From the entries below, copy out every line with "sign" in it.

Stored items from a collection
-*-*-

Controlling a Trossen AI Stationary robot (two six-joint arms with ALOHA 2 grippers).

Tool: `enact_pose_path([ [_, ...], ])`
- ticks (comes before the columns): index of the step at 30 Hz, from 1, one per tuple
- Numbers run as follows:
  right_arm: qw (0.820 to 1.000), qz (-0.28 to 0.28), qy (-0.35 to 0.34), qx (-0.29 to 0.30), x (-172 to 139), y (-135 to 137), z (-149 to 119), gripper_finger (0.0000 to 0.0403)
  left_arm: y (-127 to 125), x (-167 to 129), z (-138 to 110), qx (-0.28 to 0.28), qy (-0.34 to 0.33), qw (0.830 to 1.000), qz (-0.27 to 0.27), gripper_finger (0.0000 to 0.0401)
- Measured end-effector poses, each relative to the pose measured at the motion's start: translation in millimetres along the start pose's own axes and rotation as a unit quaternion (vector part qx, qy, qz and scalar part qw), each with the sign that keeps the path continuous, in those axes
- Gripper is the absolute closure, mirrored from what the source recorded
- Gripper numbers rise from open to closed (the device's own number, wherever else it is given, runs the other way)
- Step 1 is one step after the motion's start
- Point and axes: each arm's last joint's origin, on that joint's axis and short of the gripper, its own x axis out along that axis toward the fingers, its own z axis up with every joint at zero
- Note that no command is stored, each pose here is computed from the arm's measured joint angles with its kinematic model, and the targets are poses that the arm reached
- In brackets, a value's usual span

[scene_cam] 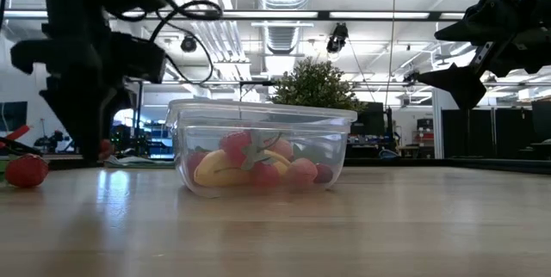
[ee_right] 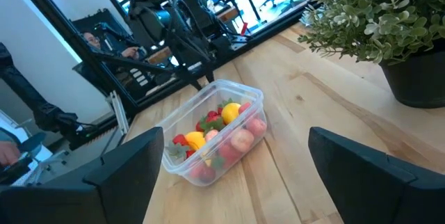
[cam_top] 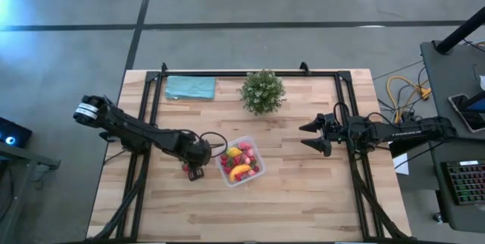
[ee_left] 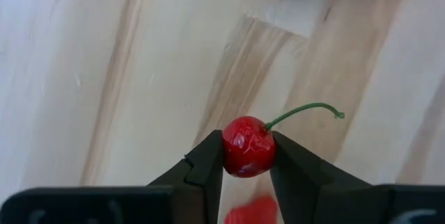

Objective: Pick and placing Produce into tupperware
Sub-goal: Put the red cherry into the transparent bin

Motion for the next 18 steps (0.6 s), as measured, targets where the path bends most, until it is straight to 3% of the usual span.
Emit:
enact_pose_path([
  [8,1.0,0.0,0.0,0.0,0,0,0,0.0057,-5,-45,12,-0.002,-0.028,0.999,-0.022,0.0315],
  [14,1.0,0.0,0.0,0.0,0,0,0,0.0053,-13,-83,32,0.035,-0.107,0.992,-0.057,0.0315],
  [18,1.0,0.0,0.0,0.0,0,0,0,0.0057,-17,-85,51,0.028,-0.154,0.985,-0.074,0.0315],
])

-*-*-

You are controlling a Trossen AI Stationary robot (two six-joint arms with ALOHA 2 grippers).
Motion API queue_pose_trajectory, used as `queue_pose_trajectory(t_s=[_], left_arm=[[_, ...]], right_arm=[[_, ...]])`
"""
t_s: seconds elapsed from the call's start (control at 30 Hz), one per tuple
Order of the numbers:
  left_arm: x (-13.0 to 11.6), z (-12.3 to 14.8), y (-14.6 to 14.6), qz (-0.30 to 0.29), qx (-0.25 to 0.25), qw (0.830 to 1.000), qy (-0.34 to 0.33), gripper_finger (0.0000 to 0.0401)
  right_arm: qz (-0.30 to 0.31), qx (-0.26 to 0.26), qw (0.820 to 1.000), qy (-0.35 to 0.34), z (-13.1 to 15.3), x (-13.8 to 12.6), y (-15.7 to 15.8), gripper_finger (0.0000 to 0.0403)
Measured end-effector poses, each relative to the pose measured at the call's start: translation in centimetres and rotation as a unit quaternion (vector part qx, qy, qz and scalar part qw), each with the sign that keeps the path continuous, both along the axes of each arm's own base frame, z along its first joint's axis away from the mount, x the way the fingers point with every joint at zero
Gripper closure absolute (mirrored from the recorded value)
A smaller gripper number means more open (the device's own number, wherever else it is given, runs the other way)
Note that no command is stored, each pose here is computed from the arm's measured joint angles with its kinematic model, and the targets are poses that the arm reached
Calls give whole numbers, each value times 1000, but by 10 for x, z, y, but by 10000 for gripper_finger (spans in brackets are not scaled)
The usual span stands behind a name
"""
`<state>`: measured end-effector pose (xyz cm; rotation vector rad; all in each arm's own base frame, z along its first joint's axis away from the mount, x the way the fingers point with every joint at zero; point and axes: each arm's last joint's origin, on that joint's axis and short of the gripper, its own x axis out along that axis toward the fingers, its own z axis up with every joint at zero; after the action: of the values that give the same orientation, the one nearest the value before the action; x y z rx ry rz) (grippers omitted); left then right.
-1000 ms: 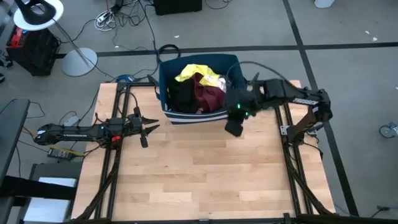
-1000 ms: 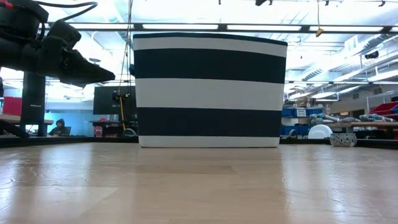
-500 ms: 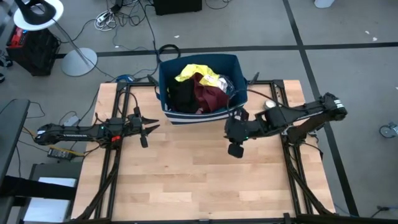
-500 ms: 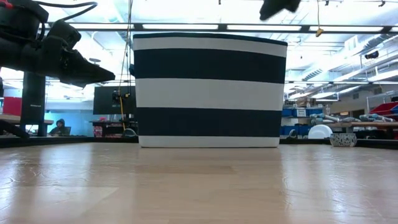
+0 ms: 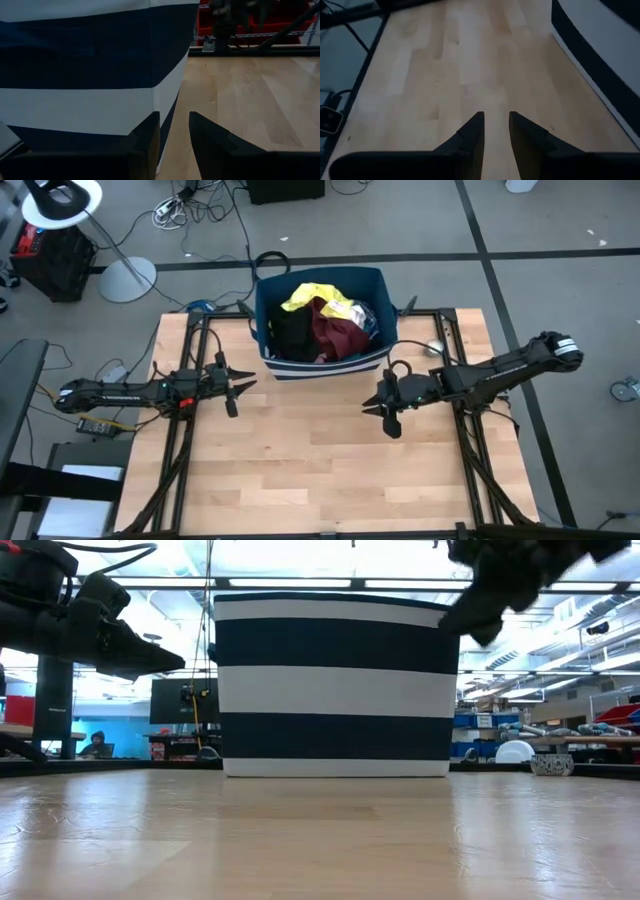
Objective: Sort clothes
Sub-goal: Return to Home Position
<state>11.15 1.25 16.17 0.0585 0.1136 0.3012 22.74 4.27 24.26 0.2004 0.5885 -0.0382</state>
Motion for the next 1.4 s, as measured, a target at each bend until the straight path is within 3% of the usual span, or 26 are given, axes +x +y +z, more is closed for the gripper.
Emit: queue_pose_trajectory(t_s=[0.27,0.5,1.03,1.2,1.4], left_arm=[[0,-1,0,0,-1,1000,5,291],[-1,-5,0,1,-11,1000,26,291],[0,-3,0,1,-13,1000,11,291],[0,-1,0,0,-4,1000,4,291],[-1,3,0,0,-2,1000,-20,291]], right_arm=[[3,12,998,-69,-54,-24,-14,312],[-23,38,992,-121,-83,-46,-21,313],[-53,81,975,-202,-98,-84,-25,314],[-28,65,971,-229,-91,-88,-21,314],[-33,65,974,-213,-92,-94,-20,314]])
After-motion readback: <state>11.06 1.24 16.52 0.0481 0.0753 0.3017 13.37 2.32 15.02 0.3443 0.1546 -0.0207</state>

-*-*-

Answer space -
- Measured end-effector poses, each relative to the pose measured at the motion's start: translation in millimetres along the start pose's own axes and rotation as a unit quaternion (vector part qx, qy, qz and scalar part qw), each with the sign that keeps the path continuous, in those axes
Measured end-effector poses, each relative to the pose measured at the call's start: translation in centimetres and rotation as a unit quaternion (vector part qx, qy, qz and scalar part qw), each with the sign that keeps the path continuous, both along the axes of each arm's own base frame, z along its first joint's axis away from the mount, x the way the fingers point with every joint at zero

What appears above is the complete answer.